[Python-ideas] pep-0484 - Forward references and Didactics - be orthogonal

Andrew Barnert abarnert at yahoo.com
Tue Aug 25 23:24:45 CEST 2015


On Aug 25, 2015, at 09:56, Steven D'Aprano <steve at pearwood.info> wrote:
> 
>> On Tue, Aug 25, 2015 at 01:35:24AM -0700, Andrew Barnert wrote:
>>> On Aug 24, 2015, at 19:52, Steven D'Aprano <steve at pearwood.info> wrote:
>>> 
>>> I agree that is desirable, but surely many languages have some sort of 
>>> forward declaration syntax?
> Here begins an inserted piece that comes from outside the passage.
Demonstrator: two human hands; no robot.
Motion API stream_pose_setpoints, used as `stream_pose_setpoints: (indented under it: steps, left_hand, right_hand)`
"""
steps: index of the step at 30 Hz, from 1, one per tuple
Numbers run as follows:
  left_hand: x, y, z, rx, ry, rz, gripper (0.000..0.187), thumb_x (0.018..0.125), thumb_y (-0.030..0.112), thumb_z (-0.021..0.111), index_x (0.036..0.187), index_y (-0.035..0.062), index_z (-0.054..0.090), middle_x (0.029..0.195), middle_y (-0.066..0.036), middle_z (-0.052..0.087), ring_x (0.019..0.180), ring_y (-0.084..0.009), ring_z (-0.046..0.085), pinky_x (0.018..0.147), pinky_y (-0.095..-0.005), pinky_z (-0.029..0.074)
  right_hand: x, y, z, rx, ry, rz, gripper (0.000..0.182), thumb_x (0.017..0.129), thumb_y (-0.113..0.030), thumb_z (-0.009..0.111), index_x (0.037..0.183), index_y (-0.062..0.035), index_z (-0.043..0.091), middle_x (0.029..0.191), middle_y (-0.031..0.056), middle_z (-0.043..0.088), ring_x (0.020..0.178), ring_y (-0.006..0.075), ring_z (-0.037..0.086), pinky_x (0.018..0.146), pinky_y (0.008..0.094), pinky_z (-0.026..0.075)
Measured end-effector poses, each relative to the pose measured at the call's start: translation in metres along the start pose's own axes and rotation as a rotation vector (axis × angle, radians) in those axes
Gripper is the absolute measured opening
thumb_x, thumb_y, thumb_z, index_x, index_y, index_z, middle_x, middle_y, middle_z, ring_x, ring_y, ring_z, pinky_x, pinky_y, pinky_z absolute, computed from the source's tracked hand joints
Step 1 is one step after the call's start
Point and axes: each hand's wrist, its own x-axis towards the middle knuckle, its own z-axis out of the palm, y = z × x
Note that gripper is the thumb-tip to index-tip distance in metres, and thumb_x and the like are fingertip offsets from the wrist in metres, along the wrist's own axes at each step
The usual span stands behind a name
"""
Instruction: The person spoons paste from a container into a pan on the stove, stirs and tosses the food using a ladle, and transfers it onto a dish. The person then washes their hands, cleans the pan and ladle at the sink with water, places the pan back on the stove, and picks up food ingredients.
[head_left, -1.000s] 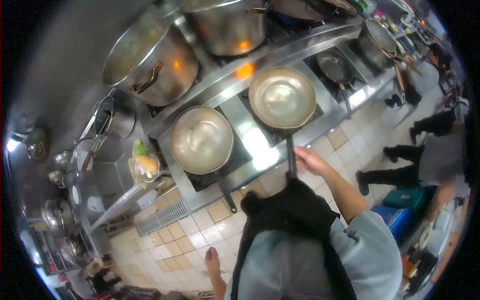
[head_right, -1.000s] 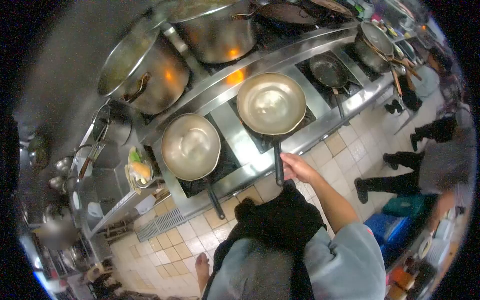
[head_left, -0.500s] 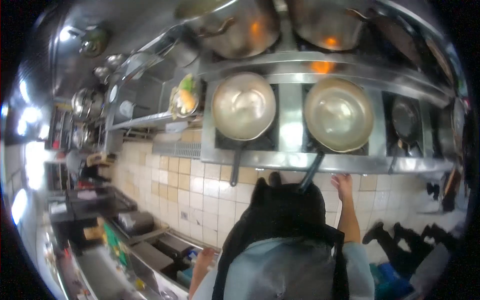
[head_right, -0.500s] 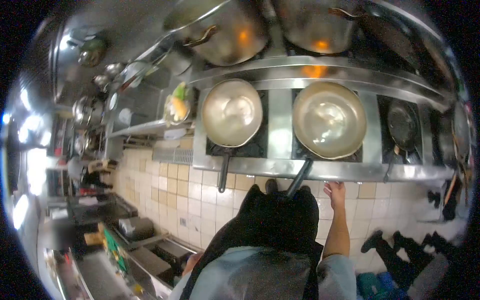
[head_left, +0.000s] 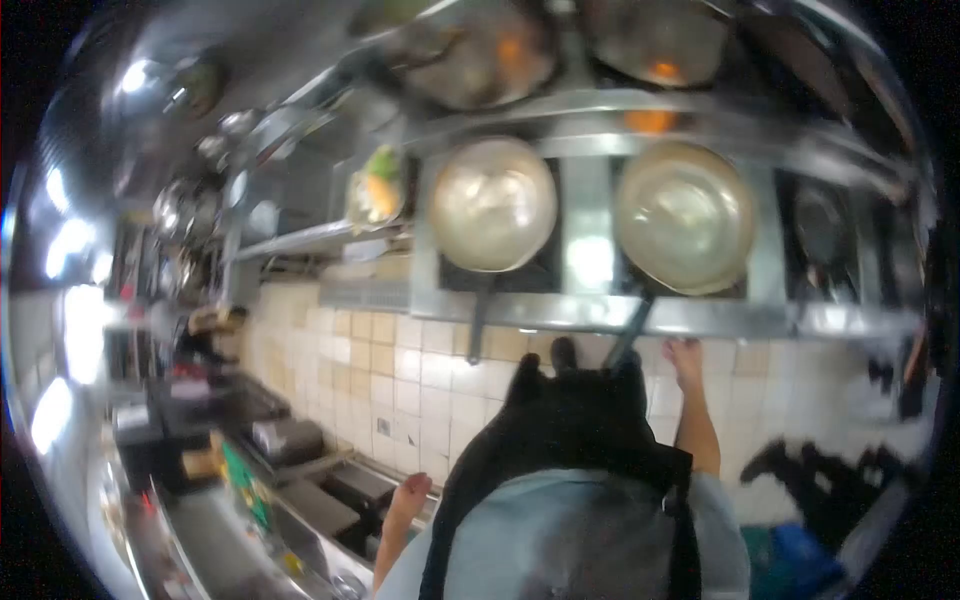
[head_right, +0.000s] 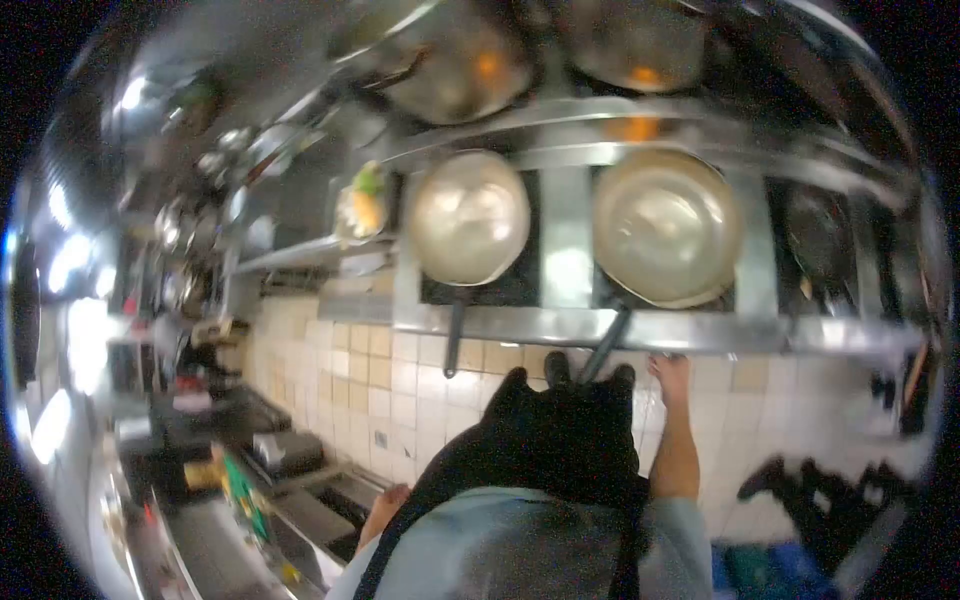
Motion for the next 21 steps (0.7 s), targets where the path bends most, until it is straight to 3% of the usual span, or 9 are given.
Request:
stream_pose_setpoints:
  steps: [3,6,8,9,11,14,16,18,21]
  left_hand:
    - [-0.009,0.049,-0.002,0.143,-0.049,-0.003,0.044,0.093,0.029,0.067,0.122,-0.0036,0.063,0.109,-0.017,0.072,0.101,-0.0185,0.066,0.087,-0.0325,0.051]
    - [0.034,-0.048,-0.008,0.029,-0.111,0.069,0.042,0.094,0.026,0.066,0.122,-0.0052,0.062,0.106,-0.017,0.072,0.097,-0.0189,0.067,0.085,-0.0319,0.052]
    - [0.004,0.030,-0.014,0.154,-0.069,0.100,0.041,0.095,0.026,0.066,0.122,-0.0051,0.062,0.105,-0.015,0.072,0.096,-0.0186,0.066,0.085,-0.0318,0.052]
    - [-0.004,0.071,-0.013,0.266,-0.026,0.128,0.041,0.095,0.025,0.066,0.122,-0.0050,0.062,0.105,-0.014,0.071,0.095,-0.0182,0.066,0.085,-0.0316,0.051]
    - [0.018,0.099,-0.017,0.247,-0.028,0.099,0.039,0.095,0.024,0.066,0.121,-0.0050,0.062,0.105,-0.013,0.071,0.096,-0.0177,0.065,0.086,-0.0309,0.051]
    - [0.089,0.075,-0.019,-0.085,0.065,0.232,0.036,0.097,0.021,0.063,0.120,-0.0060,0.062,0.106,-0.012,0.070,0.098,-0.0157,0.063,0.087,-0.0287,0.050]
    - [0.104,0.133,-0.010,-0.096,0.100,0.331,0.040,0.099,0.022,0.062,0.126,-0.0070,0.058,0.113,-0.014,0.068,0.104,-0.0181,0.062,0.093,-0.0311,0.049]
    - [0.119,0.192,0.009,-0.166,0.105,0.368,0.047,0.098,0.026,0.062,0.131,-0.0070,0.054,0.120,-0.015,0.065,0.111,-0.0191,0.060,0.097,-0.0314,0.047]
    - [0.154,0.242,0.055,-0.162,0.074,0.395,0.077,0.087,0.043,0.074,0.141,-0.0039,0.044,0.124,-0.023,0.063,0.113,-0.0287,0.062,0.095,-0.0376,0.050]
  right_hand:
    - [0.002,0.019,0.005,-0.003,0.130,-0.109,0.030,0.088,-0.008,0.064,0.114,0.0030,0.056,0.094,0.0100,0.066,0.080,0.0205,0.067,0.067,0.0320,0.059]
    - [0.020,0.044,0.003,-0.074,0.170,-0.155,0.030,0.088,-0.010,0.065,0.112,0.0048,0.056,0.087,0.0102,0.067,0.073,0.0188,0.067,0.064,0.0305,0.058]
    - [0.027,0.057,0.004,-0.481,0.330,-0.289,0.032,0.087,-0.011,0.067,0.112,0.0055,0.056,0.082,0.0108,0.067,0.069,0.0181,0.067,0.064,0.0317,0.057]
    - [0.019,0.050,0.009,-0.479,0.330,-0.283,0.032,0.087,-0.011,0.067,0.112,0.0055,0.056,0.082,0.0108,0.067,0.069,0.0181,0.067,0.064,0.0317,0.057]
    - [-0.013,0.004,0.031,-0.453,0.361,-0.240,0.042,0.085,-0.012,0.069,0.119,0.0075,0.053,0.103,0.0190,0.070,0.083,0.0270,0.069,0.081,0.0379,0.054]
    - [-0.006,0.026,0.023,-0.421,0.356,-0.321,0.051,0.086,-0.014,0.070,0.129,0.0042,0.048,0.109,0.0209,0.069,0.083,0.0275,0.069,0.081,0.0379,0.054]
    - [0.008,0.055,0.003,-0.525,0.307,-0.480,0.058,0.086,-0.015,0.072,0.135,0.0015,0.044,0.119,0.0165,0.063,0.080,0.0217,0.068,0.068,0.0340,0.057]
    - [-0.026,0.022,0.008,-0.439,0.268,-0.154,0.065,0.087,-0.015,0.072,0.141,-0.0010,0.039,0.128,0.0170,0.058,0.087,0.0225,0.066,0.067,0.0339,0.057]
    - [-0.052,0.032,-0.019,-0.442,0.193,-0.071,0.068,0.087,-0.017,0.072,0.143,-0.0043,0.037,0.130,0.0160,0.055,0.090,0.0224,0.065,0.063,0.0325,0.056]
I know that both the Pascal and C families 
>>> of languages do.
>> 
>> What would a forward declaration mean in Python?
> 
> I thought it was obvious from context, not to mention from the example 
> given by the OP.

I thought it was obvious, until you brought up C and Pascal, whose forward references are a pretty different thing from what PEP 484 and the OP's example imply, and whose compilation process is radically different from Python's. If you meant the same thing as the PEP, then the shorter answer is: I don't think there's anything useful to learn from C here. I think people have a sense of what it would mean to do what the OP wants, or at least more so than what it would mean to port the vaguely similar idea from C.